[THE TASK]
Show every line in the records below that contains the word "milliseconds".

[DATA RECORDS]
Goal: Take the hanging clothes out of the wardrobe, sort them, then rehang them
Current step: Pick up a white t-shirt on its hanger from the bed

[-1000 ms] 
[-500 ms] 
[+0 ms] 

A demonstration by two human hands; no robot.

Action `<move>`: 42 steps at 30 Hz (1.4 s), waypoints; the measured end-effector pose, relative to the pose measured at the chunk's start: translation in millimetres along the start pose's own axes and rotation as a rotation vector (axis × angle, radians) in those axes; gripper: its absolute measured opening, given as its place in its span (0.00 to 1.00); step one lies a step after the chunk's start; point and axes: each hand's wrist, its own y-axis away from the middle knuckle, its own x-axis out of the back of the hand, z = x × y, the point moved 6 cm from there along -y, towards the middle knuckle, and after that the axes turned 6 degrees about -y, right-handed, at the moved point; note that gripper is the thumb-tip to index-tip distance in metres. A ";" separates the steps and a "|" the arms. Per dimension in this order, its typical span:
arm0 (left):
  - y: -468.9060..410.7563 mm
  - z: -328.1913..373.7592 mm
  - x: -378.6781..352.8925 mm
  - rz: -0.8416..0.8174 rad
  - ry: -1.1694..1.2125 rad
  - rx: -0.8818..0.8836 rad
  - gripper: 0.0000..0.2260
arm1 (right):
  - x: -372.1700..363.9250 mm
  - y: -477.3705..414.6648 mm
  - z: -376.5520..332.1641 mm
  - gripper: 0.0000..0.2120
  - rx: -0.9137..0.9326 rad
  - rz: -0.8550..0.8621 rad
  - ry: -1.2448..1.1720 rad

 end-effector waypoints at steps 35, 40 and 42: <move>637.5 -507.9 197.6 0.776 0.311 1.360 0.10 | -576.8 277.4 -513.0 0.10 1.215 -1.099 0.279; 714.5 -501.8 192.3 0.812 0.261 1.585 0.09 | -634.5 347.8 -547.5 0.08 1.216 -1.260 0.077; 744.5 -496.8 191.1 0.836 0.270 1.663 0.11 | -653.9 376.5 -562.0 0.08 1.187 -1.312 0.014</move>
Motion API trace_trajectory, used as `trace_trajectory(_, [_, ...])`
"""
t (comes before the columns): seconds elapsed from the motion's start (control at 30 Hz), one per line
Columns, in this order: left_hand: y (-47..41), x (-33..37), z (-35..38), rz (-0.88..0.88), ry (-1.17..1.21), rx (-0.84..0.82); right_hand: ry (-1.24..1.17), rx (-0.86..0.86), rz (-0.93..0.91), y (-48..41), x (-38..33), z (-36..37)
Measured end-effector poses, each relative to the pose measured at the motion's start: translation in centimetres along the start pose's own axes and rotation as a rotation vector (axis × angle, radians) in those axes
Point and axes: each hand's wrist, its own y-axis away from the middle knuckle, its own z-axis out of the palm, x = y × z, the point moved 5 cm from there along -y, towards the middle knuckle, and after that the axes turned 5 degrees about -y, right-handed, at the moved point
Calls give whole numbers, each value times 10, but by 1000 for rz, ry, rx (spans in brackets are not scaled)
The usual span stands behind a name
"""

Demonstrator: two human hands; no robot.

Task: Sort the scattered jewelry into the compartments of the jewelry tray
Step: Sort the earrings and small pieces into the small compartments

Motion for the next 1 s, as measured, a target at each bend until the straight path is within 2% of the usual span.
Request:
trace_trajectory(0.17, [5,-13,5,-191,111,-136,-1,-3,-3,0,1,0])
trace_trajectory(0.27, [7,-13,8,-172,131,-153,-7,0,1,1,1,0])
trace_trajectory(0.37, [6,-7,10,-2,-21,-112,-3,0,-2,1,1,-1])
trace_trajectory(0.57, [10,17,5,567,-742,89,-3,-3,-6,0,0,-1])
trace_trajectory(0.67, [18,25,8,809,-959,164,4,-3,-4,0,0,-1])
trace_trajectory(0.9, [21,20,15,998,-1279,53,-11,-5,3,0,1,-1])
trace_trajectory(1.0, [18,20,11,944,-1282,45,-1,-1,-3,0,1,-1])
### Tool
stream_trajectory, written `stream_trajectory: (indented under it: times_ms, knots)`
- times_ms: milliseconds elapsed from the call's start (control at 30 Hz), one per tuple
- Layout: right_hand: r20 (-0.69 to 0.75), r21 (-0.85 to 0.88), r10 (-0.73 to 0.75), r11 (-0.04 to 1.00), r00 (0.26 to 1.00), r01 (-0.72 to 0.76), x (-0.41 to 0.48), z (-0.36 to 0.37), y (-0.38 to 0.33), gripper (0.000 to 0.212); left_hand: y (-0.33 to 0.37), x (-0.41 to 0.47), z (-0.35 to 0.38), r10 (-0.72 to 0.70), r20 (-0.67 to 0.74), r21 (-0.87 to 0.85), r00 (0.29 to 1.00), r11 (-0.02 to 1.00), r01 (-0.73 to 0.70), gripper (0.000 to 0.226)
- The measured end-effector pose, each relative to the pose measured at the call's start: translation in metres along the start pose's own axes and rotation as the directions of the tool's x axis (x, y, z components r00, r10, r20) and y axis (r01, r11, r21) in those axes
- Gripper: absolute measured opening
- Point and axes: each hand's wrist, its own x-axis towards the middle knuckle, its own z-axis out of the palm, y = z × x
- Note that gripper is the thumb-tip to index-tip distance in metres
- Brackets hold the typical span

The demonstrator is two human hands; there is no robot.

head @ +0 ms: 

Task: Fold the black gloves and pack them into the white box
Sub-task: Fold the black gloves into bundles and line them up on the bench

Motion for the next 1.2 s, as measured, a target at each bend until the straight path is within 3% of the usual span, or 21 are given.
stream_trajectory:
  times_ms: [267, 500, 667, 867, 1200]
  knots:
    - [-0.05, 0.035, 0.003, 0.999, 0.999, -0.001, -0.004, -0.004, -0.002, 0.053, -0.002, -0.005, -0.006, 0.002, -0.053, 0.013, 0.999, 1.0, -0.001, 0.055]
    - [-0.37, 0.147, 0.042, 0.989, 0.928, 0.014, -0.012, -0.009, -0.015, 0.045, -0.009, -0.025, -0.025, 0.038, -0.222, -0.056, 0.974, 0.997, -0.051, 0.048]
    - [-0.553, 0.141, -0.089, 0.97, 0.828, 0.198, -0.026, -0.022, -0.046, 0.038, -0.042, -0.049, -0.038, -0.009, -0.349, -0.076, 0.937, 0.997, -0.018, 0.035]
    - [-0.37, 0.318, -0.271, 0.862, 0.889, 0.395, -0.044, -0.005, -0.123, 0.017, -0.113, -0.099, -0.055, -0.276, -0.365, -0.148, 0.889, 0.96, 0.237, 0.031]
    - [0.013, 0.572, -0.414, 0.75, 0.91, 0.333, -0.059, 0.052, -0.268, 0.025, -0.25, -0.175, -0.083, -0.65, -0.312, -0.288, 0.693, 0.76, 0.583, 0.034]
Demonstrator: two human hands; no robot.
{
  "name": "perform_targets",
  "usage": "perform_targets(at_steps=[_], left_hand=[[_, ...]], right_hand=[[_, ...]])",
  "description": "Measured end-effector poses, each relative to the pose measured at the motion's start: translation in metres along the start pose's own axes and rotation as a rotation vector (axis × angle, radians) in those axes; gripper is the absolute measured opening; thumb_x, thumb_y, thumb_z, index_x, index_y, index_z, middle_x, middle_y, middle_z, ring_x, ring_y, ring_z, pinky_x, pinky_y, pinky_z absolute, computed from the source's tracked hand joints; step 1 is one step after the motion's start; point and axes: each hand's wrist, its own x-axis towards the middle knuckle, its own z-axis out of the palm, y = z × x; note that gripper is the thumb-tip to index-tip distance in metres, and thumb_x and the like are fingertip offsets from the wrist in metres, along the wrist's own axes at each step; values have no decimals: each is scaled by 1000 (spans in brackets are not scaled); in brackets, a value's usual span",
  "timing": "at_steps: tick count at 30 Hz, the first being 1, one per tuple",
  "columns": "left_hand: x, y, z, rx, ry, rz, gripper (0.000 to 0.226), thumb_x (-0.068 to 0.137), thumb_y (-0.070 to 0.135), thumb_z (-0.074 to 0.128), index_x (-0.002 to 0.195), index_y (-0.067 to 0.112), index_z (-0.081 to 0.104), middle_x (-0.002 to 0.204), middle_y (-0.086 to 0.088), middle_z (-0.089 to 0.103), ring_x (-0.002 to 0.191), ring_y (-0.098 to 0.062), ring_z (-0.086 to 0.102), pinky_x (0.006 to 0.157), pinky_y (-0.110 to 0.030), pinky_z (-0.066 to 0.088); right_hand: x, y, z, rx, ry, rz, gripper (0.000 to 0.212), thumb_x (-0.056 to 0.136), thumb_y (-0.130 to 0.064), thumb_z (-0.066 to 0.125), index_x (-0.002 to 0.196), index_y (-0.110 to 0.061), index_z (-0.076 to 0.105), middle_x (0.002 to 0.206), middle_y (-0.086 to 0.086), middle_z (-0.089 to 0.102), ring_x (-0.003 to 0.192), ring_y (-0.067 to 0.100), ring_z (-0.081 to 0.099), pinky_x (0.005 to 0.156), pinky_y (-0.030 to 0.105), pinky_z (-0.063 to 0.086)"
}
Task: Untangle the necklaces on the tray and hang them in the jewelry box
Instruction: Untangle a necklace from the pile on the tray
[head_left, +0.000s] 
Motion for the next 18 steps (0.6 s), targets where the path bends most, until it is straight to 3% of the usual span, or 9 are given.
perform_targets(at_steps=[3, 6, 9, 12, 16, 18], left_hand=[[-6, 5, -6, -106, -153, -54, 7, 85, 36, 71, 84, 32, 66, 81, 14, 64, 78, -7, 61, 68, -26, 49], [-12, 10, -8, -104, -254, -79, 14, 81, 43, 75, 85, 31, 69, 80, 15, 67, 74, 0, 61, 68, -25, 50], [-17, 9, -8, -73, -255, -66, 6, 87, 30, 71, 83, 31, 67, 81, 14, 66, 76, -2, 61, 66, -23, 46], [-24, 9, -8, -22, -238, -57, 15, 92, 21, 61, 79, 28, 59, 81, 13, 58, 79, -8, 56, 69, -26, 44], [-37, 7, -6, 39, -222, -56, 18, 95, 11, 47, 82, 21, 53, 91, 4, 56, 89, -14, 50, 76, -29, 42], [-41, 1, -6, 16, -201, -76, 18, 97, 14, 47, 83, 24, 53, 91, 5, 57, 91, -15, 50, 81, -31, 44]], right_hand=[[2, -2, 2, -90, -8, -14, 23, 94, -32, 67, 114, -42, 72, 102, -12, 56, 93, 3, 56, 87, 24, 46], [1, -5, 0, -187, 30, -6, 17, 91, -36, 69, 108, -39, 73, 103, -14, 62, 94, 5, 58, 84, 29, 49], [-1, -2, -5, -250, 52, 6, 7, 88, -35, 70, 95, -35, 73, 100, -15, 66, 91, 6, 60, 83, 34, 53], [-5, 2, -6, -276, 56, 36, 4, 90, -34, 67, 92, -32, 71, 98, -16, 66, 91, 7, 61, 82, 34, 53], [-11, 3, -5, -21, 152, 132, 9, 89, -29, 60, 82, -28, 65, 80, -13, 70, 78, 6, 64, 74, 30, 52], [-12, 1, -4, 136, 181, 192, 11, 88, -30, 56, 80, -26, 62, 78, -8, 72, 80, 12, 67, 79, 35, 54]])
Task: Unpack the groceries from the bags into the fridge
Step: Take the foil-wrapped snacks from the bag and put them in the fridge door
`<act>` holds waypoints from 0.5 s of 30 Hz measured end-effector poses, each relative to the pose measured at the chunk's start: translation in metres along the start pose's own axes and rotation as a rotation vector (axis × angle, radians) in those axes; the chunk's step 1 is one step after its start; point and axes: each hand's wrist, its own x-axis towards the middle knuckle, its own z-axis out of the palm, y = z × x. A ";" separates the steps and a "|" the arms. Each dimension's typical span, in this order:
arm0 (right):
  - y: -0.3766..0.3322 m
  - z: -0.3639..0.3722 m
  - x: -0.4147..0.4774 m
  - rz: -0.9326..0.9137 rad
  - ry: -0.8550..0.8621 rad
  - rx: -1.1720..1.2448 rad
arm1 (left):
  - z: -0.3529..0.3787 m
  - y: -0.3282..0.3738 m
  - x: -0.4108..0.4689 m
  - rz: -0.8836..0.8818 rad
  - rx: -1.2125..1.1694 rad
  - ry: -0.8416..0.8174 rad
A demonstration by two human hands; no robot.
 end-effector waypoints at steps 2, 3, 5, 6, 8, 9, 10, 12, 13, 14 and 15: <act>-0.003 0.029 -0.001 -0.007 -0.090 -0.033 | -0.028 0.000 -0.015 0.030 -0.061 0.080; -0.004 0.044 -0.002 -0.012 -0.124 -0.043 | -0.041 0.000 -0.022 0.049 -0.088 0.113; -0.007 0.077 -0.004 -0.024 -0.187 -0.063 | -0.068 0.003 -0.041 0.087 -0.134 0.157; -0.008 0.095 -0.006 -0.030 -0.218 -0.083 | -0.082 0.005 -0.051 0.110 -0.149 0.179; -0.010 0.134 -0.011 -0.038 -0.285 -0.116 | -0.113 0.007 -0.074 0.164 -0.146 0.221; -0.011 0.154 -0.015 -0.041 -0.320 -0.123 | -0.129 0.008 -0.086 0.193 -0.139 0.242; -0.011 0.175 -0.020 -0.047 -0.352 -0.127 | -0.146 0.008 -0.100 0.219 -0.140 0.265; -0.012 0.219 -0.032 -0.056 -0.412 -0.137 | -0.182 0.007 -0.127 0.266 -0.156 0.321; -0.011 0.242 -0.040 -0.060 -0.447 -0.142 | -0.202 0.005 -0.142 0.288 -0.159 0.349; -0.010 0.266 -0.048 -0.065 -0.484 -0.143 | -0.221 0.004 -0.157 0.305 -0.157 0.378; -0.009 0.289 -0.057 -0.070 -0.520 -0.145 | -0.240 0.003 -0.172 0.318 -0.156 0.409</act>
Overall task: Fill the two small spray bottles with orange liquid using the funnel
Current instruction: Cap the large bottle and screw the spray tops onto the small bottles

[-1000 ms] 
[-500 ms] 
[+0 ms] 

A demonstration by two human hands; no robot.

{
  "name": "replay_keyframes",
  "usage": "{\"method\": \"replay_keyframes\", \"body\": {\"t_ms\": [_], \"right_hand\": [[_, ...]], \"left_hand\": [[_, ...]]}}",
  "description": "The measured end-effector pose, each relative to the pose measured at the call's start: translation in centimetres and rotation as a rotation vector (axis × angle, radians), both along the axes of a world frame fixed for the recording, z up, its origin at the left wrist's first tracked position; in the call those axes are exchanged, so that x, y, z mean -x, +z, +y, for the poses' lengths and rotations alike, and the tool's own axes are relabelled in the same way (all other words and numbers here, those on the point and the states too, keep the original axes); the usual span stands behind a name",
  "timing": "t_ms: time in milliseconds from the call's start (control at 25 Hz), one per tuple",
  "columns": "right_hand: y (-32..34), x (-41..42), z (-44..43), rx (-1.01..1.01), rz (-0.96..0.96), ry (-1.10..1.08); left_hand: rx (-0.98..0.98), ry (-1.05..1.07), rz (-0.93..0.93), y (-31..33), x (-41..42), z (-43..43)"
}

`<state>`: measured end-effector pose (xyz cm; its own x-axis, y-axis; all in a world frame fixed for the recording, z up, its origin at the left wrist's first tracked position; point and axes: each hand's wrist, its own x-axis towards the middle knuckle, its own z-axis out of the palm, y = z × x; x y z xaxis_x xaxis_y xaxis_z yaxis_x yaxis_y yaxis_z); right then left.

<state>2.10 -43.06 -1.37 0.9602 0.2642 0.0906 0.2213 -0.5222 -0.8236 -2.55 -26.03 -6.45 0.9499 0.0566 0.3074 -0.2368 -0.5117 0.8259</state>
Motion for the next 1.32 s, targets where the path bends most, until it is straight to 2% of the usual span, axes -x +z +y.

[EXERCISE OUTPUT]
- times_ms: milliseconds elapsed from the call's start (control at 30 Hz), one per tuple
  "timing": "t_ms: time in milliseconds from the call's start (control at 25 Hz), one per tuple",

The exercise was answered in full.